WFE proposed 6 key principles for Crypto trading infrastructure
In a bid to address ongoing concerns and challenges within the cryptocurrency trading landscape, the WFE published a comprehensive report titled “Promoting Sound Marketplaces – DeFi/CeFi, Crypto Platforms & Exchanges”, in September 2023.
Drawing upon the collective wisdom of regulated market infrastructures, the report outlines six key principles aimed at promoting secure and reliable crypto trading environments. These principles, based on proven regulatory frameworks from established market infrastructures, offer a roadmap for governments and regulators to foster crypto industry growth while safeguarding investors and ensuring transparent and fair markets.
The nascent cryptocurrency industry has been marred by controversies and notable collapses, underscoring the need for regulatory clarity and market integrity. The WFE report seeks to bridge the gap between traditional financial markets and the burgeoning world of digital assets. It emphasizes that while Decentralized Finance (DeFi) has brought innovation to financial products, crypto trading platforms (CTPs) often lack the decentralization they claim, which introduces certain risks.
The WFE’s recommendations are as follows:
Segregation of Market Infrastructure: The report suggests that CTPs should segregate market infrastructure functions where applicable, such as limiting CTPs from trading their own books or engaging in activities that conflict with their customers’ interests.
Orderly Market Operation: To maintain market integrity, CTPs should establish systems and controls to address broader risks, including abusive trading practices.

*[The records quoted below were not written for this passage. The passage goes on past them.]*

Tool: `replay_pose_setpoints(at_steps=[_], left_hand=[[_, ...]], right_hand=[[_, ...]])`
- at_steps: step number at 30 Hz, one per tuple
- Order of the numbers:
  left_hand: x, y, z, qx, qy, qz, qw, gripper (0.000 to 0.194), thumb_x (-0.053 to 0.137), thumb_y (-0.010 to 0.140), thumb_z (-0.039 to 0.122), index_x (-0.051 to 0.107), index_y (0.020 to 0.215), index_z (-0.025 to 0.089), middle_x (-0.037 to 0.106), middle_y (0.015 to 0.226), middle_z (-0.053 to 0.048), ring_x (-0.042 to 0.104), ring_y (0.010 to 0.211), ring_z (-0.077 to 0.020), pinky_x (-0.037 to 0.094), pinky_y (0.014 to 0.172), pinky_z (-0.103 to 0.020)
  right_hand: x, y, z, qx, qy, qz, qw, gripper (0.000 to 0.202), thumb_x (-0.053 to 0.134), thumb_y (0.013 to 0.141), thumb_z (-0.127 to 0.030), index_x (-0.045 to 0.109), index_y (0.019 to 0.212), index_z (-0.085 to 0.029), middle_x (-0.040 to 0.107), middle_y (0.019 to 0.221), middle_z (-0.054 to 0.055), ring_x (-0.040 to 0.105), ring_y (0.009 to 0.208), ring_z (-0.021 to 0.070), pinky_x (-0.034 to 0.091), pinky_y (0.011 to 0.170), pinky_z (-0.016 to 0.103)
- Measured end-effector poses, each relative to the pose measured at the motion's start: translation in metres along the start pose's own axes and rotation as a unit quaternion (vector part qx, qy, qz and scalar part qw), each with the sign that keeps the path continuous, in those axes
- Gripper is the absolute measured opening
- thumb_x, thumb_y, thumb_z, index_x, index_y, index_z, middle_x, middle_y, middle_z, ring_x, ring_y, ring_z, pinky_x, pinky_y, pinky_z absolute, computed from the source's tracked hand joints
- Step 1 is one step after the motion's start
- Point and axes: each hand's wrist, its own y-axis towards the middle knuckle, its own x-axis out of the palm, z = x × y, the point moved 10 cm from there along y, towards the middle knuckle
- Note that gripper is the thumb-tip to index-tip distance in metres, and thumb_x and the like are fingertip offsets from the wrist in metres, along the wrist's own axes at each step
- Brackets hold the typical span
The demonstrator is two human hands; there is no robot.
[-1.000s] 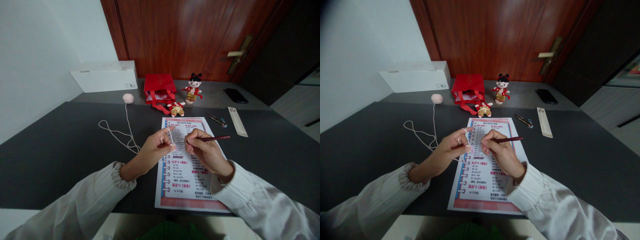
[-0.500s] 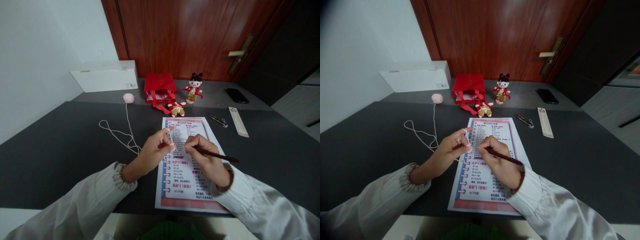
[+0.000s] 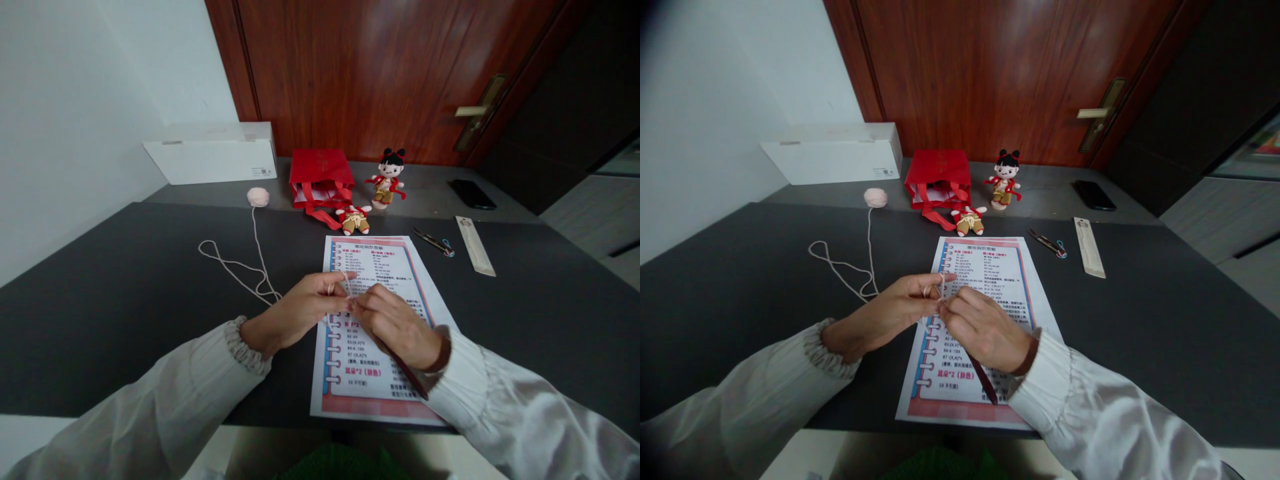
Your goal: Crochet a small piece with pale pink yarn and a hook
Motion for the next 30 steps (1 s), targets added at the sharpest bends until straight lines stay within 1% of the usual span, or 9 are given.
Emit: replay_pose_setpoints(at_steps=[3,6,8,12,19,23,25,27,30], left_hand=[[0.001,0.003,-0.005,-0.014,-0.071,-0.006,0.997,0.039,0.075,0.063,0.009,0.064,0.101,0.01,0.063,0.079,-0.002,0.056,0.075,-0.0119,0.039,0.074,-0.027],[-0.005,0.004,-0.002,0.024,-0.058,0.036,0.997,0.03,0.072,0.069,0.012,0.065,0.098,0.01,0.062,0.076,-0.001,0.054,0.072,-0.0113,0.038,0.071,-0.026],[-0.007,0.003,0.003,0.055,-0.012,0.065,0.996,0.036,0.07,0.071,0.012,0.064,0.107,0.011,0.06,0.07,0.001,0.05,0.066,-0.0098,0.037,0.068,-0.026],[-0.008,-0.004,0.019,0.11,0.079,0.104,0.985,0.055,0.067,0.074,0.014,0.053,0.128,0.011,0.057,0.065,0.005,0.048,0.062,-0.0096,0.037,0.065,-0.026],[-0.014,-0.01,0.037,0.168,0.168,0.14,0.961,0.057,0.067,0.075,0.018,0.052,0.13,0.011,0.052,0.063,0.006,0.049,0.063,-0.0106,0.04,0.068,-0.026],[-0.015,-0.012,0.046,0.208,0.271,0.145,0.929,0.051,0.063,0.079,0.018,0.053,0.129,0.014,0.054,0.066,0.004,0.052,0.066,-0.0125,0.042,0.07,-0.028],[-0.014,-0.013,0.049,0.222,0.318,0.143,0.911,0.038,0.06,0.081,0.017,0.06,0.119,0.015,0.057,0.068,0.003,0.054,0.068,-0.0135,0.043,0.071,-0.028],[-0.013,-0.014,0.05,0.23,0.35,0.14,0.897,0.021,0.058,0.082,0.016,0.065,0.102,0.015,0.059,0.07,0.001,0.055,0.068,-0.014,0.043,0.072,-0.028],[-0.01,-0.015,0.055,0.244,0.385,0.137,0.88,0.008,0.056,0.081,0.014,0.064,0.078,0.015,0.059,0.069,0.0,0.054,0.067,-0.0133,0.044,0.072,-0.028]], right_hand=[[-0.002,0.005,-0.009,-0.015,-0.105,0.002,0.994,0.019,0.039,0.094,-0.006,0.055,0.09,-0.015,0.059,0.074,0.008,0.046,0.071,0.0202,0.045,0.061,0.033],[0.0,0.008,-0.003,0.052,-0.159,0.0,0.986,0.02,0.041,0.092,-0.004,0.055,0.084,-0.016,0.057,0.071,0.007,0.044,0.07,0.0205,0.043,0.061,0.034],[0.003,0.007,0.004,0.099,-0.128,0.007,0.987,0.02,0.04,0.092,-0.005,0.053,0.082,-0.017,0.054,0.07,0.006,0.044,0.069,0.0199,0.041,0.059,0.033],[0.0,-0.004,0.023,0.198,0.056,0.08,0.975,0.016,0.043,0.092,-0.007,0.047,0.084,-0.02,0.051,0.074,0.001,0.048,0.068,0.0158,0.043,0.06,0.029],[0.0,-0.032,0.054,0.38,0.29,0.191,0.857,0.008,0.052,0.092,-0.019,0.052,0.084,-0.022,0.053,0.078,-0.001,0.05,0.071,0.0123,0.042,0.065,0.027],[0.014,-0.04,0.071,0.437,0.398,0.226,0.774,0.016,0.054,0.09,-0.024,0.051,0.075,-0.021,0.05,0.067,-0.003,0.045,0.061,0.0117,0.038,0.059,0.026],[0.022,-0.041,0.077,0.447,0.452,0.226,0.738,0.018,0.052,0.091,-0.025,0.049,0.073,-0.022,0.049,0.063,-0.004,0.044,0.057,0.0115,0.037,0.056,0.026],[0.019,-0.038,0.077,0.443,0.438,0.205,0.755,0.018,0.052,0.091,-0.024,0.049,0.073,-0.022,0.049,0.064,-0.004,0.044,0.057,0.0118,0.037,0.055,0.027],[0.005,-0.022,0.063,0.365,0.316,0.118,0.868,0.011,0.054,0.09,-0.018,0.052,0.079,-0.021,0.054,0.074,-0.001,0.05,0.068,0.0138,0.041,0.063,0.029]])
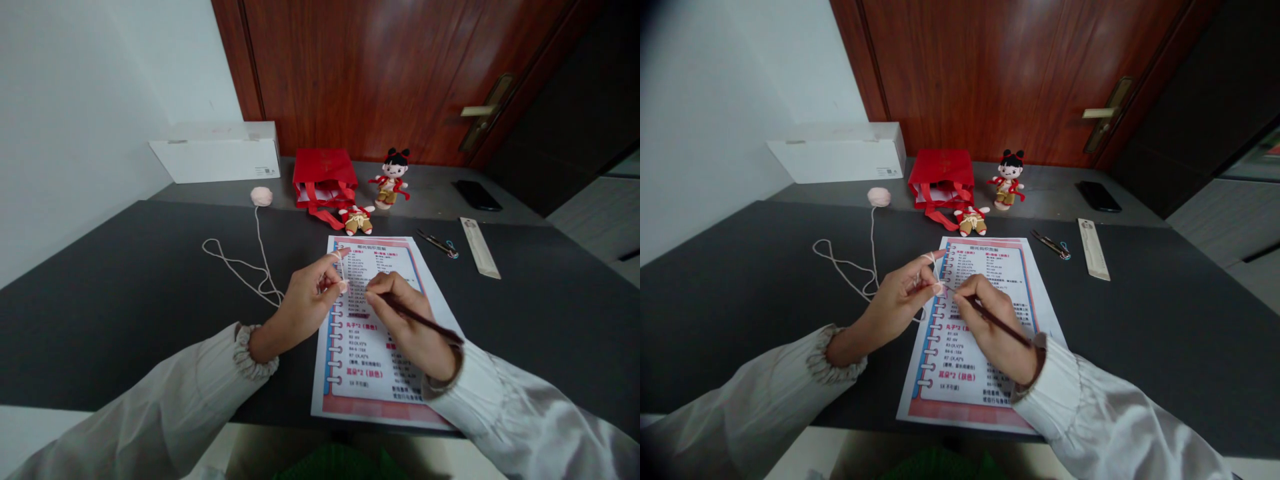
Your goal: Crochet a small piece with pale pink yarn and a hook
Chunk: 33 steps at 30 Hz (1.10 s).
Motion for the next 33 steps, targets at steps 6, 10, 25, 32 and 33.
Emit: replay_pose_setpoints(at_steps=[6,10,25,32,33], left_hand=[[0.001,0.0,0.008,0.019,0.023,-0.007,1.0,0.013,0.055,0.079,0.011,0.058,0.068,0.016,0.058,0.067,0.001,0.052,0.063,-0.0118,0.044,0.067,-0.025],[0.001,0.001,0.008,0.015,0.031,-0.013,0.999,0.016,0.055,0.08,0.013,0.055,0.064,0.017,0.061,0.07,-0.001,0.054,0.065,-0.0124,0.046,0.073,-0.028],[0.017,-0.002,-0.004,-0.054,-0.191,-0.056,0.979,0.017,0.065,0.075,0.014,0.056,0.061,0.017,0.061,0.08,-0.004,0.056,0.099,-0.0199,0.04,0.084,-0.03],[0.026,-0.006,-0.015,-0.13,-0.295,-0.034,0.946,0.012,0.069,0.071,0.016,0.06,0.08,0.013,0.053,0.065,0.004,0.048,0.064,-0.0098,0.038,0.067,-0.027],[0.025,-0.006,-0.013,-0.127,-0.295,-0.027,0.947,0.013,0.069,0.071,0.015,0.06,0.081,0.013,0.053,0.064,0.004,0.047,0.063,-0.0093,0.037,0.067,-0.026]], right_hand=[[0.001,-0.004,-0.016,-0.064,-0.046,-0.029,0.996,0.012,0.052,0.09,-0.015,0.053,0.081,-0.022,0.053,0.076,0.0,0.051,0.07,0.014,0.041,0.064,0.029],[-0.008,-0.002,0.004,0.018,0.021,0.015,1.0,0.013,0.055,0.089,-0.019,0.055,0.077,-0.021,0.052,0.072,-0.002,0.047,0.066,0.0131,0.038,0.061,0.028],[0.011,0.003,0.033,0.129,0.275,0.022,0.952,0.019,0.062,0.085,-0.028,0.052,0.071,-0.02,0.051,0.064,-0.004,0.046,0.059,0.0115,0.04,0.06,0.027],[0.02,-0.008,-0.035,-0.214,-0.183,-0.042,0.959,0.017,0.044,0.093,-0.012,0.05,0.081,-0.022,0.053,0.076,0.003,0.047,0.071,0.0172,0.041,0.063,0.032],[0.026,-0.011,-0.04,-0.247,-0.25,-0.048,0.935,0.019,0.042,0.093,-0.01,0.05,0.081,-0.022,0.053,0.075,0.003,0.046,0.07,0.018,0.04,0.062,0.032]])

Adequate Financial Resources: CTPs must maintain sufficient financial resources to withstand expected operational stress events, ensuring uninterrupted market functioning.
Best Execution Compliance: Facilitate compliance with best execution requirements to ensure fair treatment of market participants.

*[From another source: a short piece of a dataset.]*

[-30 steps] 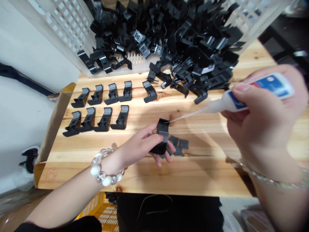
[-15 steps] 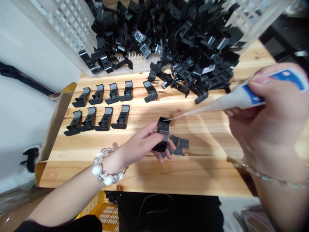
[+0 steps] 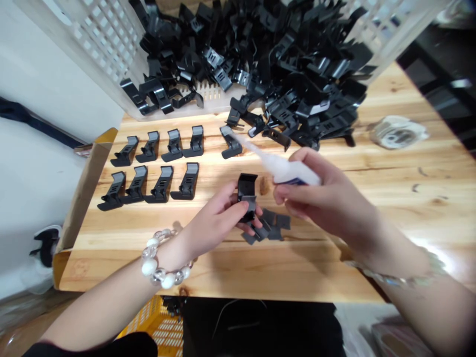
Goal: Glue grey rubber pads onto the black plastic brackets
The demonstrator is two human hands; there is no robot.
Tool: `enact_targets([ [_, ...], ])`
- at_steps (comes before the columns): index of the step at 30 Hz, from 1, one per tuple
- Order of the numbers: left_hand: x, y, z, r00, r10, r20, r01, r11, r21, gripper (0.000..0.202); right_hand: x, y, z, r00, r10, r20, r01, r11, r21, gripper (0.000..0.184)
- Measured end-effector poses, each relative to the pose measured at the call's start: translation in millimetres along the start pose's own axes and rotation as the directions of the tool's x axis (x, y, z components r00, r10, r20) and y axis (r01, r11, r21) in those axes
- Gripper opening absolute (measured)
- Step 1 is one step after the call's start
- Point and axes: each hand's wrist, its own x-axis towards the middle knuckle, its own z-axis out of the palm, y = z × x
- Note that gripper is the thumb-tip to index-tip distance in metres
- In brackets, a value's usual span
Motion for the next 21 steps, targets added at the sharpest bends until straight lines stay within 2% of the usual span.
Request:
enact_targets([
  [5,-0.1,-0.3,0.2,1.0,-0.02,0.012,0.021,0.999,-0.042,0.026,-2.3,16.1,8.0,1.0,0.023,-0.008,-0.024,0.993,-0.118,0.021],
  [11,1.1,-1.6,-1.3,0.999,-0.031,0.022,0.032,0.999,-0.041,0.021,0.2,16.9,7.1,0.999,0.019,-0.037,-0.023,0.993,-0.114,0.027],
  [17,0.2,-1.4,1.1,0.997,-0.047,0.058,0.048,0.999,-0.022,0.019,1.1,13.6,13.1,0.991,0.123,0.058,-0.103,0.958,-0.269,0.02],
  [21,0.1,-1.8,1.7,0.997,-0.051,0.053,0.053,0.998,-0.031,0.02,-0.9,15.3,14.2,0.998,0.035,0.059,-0.011,0.931,-0.365,0.015],
])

Enhanced Listing Standards: The report recommends strengthening listing standards to enhance market robustness and protect investors.

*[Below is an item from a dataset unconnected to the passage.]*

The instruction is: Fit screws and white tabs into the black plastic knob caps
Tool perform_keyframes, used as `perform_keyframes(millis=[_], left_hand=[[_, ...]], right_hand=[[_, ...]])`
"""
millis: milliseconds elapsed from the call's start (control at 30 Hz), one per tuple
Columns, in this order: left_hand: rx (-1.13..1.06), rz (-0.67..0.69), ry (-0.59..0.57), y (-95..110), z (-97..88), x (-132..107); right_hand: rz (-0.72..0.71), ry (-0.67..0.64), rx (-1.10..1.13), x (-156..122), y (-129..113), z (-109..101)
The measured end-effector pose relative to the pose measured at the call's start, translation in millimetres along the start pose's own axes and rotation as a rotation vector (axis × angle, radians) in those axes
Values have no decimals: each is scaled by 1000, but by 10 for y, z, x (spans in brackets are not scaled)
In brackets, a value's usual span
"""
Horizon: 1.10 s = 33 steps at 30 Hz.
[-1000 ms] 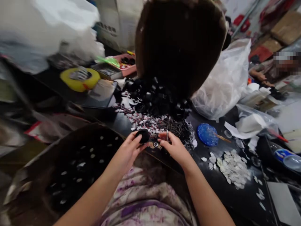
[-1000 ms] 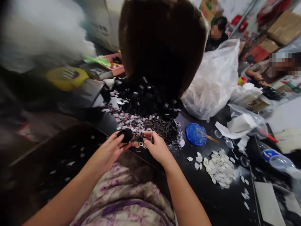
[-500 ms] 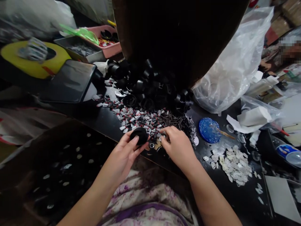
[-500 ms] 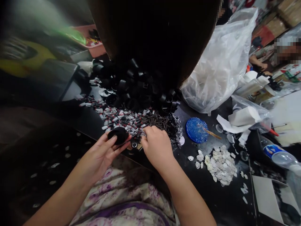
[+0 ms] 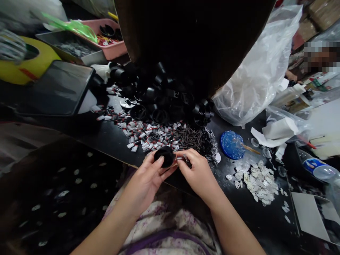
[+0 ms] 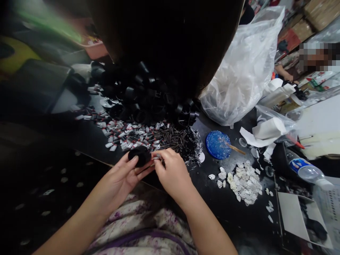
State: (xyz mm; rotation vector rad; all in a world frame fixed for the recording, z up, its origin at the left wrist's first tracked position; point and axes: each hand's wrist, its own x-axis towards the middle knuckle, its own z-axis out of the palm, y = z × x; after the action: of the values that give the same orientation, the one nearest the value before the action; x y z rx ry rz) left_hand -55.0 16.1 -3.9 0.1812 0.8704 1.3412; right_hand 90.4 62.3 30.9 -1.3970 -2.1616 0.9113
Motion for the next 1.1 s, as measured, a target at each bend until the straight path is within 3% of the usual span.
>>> perform_keyframes(millis=[133,267,367,467,633,833,967,1100], left_hand=[[0,12,-15,-57,2,-27],[78,107,11,-96,3,-6],[85,63,-15,-134,12,3],[97,62,1,-174,1,11],[144,66,-27,-209,-49,37],[219,41,13,-216,-57,3],[301,-2,9,-187,-71,-61],[343,-32,68,-160,-109,20]], right_hand=[[-23,4,127,-72,-27,-46],[-26,-43,-10,-119,1,-74],[-42,-21,-72,-147,37,-83],[-28,2,26,-172,56,-110],[-23,-124,-95,-187,61,-155],[36,-122,17,-185,43,-173],[23,-189,-112,-202,-8,-236],[31,-103,-80,-229,-16,-252]])
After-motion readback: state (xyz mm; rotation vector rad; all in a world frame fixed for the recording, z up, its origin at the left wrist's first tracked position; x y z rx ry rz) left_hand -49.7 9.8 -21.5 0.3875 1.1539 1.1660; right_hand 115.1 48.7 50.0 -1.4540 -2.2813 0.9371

Governance and Management Requirements: CTPs should adhere to appropriate governance and management standards to ensure operational efficiency and accountability.
Centralized exchanges vs. Decentralized exchanges
A recent research paper published by WFE, titled ‘A review of crypto-trading infrastructure,’ delved into how traditional exchanges are interacting with the evolving landscape of crypto-trading platforms across various jurisdictions. It explores the opportunities and challenges posed by these technologies and how regulated exchanges are responding. This includes the establishment of regulated crypto-trading exchanges and the provision of crypto-related services.
The cryptocurrency market has largely operated without the stringent standards applied to traditional financial markets, often lacking regulatory oversight. This research underscores how this environment has created opportunities for illicit financial activities and the potential consequences for market integrity and investor protection.
The study also delves into the implications of differing model designs between decentralized platforms (DEX) and centralized platforms (CEX) on liquidity provision, price discovery, and asset custody. Furthermore, it evaluates the potential impact of these differences on fundamental aspects of financial market regulation, such as anti-money laundering, prudential regulation, investor protection, and financial stability.
In today’s world, there are over 500 cryptocurrency trading platforms worldwide, with many of them also facilitating the trading of various crypto-assets and offering related products and services.
The rapid development of these platforms, their reliance on technological innovations, their lack of regulatory authorization and transparency, and the volatile nature of cryptocurrencies have raised numerous questions and concerns about the quality and stability of these markets and their potential implications for mainstream finance. Regulators are closely scrutinizing how to regulate these markets effectively to balance innovation and investor protection.